Entity Beans As Domain Objects

Contrast with EntityBeansAsDataGateways.

EnterpriseJavaBeans Entity Objects can be used as your business objects in the domain layer of a FourLayerArchitecture.

The main point of doing this is that is that you can then use ContainerManagedPersistence to avoid all the persistence issues. You update the bean to change data, and the container figures out how to keep the database up to date.

Another advantage is that the entity bean can be moved and put on another server. But that may not be an advantage. Domain Objects tend to be fine-grained. FineGrainedDistributedObjects are a bad idea because they lead to a very chatty application which runs like a tortoise in treacle and is unreliable as well. As such, we prefer FacadesAsDistributedComponents. But FacadesAsDistributedComponents does not fit so well with EntityBeansAsDomainObjects.

Entity beans have some maturity issues. The version 1.0 EJB spec didn't make it clear whether you can inherit from an EJB, or whether a method on an EJB can return another EJB. These were cleared up in EJB 1.1, but not all products are there yet.

References between EJBs are done with IDs. Although you can (and should) hide this in the interface, it doesn't feel like objects, and that makes an old ObjectBigot feel pretty uncomfortable. There are also performance implications. Since EJBs are expected to be remote, the lookup can take time as various issues are dealt with (such as security checking) which aren't actually needed when you know objects are in the same process.

IbmSanFrancisco essentially uses this approach. Currently they have Entity Objects which work very much like Entity Beans (indeed they influenced the EJB specification.) They have additional features that mitigate some of the disadvantages of this approach.

References between EJBs are done with IDs. Could you elaborate on this, please?

OK, this refers explicitly to the EJB 1.0 spec -- things are slightly different in the EJB 1.1 spec.

An EJB can contain attributes that are either primitives or serializable objects and can implement methods as part of its remote interface. However, most current EJB Servers (WebSphere, WebLogic, etc.) do not allow an Entity EJB to CONTAIN another Entity EJB as an attribute. This was because this was disallowed (well, it was vague) in the EJB 1.0 spec.

As a result, when you wanted to represent a "relationship" from one entity bean to another in EJB 1.0 what you had to do was store some "foreign key" to the referred object in the referring object. Since you could store a Serialized object as an attribute, you could choose to store an entire EntityKey. However, when I did this, I would normally just store the key field of the other entity (like a String) and then reconstruct the EntityKey on the fly.
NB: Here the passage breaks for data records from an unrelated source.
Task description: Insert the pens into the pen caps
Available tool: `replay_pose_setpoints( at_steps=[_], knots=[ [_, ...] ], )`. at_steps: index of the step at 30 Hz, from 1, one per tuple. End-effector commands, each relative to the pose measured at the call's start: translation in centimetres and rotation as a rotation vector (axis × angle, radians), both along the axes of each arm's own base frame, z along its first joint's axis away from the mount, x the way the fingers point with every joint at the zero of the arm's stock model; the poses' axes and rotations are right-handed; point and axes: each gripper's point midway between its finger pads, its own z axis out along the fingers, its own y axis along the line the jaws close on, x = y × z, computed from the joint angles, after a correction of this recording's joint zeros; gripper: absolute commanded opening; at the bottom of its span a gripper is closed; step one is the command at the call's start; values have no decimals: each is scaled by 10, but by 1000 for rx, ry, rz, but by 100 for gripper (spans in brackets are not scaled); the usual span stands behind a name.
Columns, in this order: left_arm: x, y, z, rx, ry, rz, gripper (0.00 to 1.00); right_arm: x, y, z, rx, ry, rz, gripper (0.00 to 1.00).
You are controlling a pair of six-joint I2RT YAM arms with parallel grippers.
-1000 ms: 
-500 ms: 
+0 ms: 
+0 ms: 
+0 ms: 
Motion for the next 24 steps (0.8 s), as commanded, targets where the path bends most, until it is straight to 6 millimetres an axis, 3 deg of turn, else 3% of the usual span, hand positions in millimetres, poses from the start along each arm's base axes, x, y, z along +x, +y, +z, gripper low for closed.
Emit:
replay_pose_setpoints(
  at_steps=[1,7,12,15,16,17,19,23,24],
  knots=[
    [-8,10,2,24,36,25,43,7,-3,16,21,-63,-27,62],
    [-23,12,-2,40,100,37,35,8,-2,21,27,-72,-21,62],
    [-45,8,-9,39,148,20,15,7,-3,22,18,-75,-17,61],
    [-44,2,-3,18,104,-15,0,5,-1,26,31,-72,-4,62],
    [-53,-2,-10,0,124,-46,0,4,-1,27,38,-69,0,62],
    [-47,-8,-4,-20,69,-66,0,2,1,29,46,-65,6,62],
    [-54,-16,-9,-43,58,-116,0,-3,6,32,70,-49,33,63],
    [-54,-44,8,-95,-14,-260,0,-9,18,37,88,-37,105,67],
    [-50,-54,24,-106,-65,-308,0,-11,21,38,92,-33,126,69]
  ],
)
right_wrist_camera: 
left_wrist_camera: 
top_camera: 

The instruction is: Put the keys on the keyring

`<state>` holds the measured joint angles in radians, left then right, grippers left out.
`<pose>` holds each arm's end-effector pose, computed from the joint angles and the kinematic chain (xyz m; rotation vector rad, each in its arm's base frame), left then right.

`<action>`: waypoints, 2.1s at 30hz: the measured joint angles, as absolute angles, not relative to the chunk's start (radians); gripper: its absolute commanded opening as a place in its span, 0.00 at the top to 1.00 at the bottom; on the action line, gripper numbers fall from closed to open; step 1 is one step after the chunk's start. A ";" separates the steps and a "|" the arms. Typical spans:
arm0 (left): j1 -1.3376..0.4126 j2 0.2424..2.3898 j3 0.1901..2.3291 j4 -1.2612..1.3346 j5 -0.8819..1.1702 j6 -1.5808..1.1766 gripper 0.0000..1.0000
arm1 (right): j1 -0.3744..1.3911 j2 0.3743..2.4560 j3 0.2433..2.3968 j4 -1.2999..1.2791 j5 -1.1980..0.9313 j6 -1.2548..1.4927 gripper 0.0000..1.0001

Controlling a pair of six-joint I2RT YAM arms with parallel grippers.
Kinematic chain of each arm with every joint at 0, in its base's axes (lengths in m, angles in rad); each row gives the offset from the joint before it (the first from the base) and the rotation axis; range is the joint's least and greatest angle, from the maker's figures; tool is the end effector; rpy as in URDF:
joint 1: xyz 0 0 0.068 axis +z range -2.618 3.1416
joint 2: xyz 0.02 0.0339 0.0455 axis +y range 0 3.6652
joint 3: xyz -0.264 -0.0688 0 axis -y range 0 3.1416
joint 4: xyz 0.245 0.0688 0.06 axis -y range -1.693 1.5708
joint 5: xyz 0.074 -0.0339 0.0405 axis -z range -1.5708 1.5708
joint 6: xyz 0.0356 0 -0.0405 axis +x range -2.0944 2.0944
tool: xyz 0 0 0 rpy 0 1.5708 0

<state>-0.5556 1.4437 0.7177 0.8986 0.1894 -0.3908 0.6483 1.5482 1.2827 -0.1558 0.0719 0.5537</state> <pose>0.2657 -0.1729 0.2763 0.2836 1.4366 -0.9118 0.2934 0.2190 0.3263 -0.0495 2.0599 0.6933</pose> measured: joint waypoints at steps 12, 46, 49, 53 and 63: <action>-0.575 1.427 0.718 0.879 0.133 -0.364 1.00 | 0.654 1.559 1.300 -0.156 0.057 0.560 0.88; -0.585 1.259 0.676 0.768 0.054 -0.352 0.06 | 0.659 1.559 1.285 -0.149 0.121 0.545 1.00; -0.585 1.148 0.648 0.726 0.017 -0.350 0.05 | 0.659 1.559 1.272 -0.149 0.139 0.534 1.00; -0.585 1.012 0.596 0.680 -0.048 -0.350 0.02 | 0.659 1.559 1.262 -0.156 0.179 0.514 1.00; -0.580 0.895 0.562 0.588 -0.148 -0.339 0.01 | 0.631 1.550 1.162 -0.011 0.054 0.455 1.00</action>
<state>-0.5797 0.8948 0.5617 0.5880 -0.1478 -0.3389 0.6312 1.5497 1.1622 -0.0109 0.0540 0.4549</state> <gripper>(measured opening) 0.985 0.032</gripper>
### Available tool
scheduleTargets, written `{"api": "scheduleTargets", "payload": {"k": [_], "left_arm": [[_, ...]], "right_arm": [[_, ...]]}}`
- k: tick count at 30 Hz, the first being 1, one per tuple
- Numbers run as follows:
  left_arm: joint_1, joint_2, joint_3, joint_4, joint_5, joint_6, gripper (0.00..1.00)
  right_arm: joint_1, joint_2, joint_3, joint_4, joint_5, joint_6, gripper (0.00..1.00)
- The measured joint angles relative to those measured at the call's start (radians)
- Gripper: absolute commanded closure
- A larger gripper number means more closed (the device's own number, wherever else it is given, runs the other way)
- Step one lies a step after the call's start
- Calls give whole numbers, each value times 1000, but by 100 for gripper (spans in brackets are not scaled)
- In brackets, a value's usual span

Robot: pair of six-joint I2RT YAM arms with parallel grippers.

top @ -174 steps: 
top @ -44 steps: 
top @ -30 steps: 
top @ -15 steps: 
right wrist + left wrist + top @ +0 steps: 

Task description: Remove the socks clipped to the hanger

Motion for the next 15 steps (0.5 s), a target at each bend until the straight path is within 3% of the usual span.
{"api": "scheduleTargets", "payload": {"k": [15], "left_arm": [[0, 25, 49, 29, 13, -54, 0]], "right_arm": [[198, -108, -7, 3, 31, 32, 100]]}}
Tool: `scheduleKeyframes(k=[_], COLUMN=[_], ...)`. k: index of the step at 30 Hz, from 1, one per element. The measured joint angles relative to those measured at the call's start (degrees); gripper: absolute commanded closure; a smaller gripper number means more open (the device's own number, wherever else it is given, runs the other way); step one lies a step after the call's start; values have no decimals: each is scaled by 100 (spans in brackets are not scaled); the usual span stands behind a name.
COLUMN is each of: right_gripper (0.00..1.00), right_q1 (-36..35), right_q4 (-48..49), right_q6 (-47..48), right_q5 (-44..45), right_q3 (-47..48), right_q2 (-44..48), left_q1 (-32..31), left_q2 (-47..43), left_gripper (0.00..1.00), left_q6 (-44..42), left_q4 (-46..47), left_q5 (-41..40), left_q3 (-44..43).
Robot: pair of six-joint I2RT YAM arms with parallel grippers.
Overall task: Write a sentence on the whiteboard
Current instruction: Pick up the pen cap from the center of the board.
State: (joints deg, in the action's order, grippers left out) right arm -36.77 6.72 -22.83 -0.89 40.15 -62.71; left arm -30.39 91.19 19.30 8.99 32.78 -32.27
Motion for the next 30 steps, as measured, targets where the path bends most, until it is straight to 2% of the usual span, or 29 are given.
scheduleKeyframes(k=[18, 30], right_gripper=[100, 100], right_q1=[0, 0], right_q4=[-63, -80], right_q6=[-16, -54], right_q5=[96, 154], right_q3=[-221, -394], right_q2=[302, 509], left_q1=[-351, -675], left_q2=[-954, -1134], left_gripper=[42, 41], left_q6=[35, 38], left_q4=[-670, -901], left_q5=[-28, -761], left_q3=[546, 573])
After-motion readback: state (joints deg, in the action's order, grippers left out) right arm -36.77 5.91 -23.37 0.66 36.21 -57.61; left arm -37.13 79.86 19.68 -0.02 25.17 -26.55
This changes in EJB 1.1. In EJB 1.1, a container-managed field can explicitly contain a reference to another Entity bean. When the application servers and tools catch up to the spec, things will be much simpler.

-- KyleBrown

Thank you

You can see a more detailed example of doing this in a series of articles that I've written in the VisualAgeDevelopersDomain. Take a look at:




-- KyleBrown

Sorry, I don't find Entity Beans are the ultimate solution. An approach with dramatically less effort is to be found at http://www.must.de/Jacompe.htm.

-- Christoph

I am wondering if anyone experimented with local interfaces from CMP and CMR from EJB 2.0. I can get CMP and CMR working with Weblogic 6.1, but I find myself dealing with EJBs and database tables, instead of deadling of domain objects. Is there a mapping between domain objects and EJBs, especially local ejb objects?

I do not see EJB 2.0 CMP/CMR entity beans so far from domain objects. Most of the arguments above apply until EJB 1.1 but not when EJB 2.0 comes into play.

I model domain objects in UML using a CASE tool and subsequently generate the EJBs using UML2EJB (see http://uml2ejb.sourceforge.net). The mapping between domain objects and EJBs is partly in my head, partly in the templates that drive the generator. The current template set uses entity beans with local interfaces and session beans as facades with remote interfaces. Works quite nicely and does not distract my thoughts too far astray from the problem domain.

Thoughts? -- MatthiasBohlen

I'm now of two minds with this. When you do an Entity Bean with a Local Interface ONLY then I can make a pretty good argument that it really and truly is a DomainObject, expecially with EJB 2.0 CMR. With Remote Interfaces it's a tougher sell -- the very fact they were remote, shared objects meant to me that you didn't want lots of them around -- thus leading me to put domain logic somewhere other than the EntityBean itself so you would only have one shared Entity Bean type per table, and multiple domainish objects operating on the data from them. However, in a purely local case, I don't mind putting domain logic in the EntityBean -- especially since it's not too heavy weight to have multiple EntityBean types for essentially the same database tables. So, my thinking has come around a bit such that I'm now willing to consider EntityBeansAsDomainObjects with these caveats.

-- Kyle

Would that "pretty good argument" include a solution to the challenge in EjbTernaryRelationshipExample?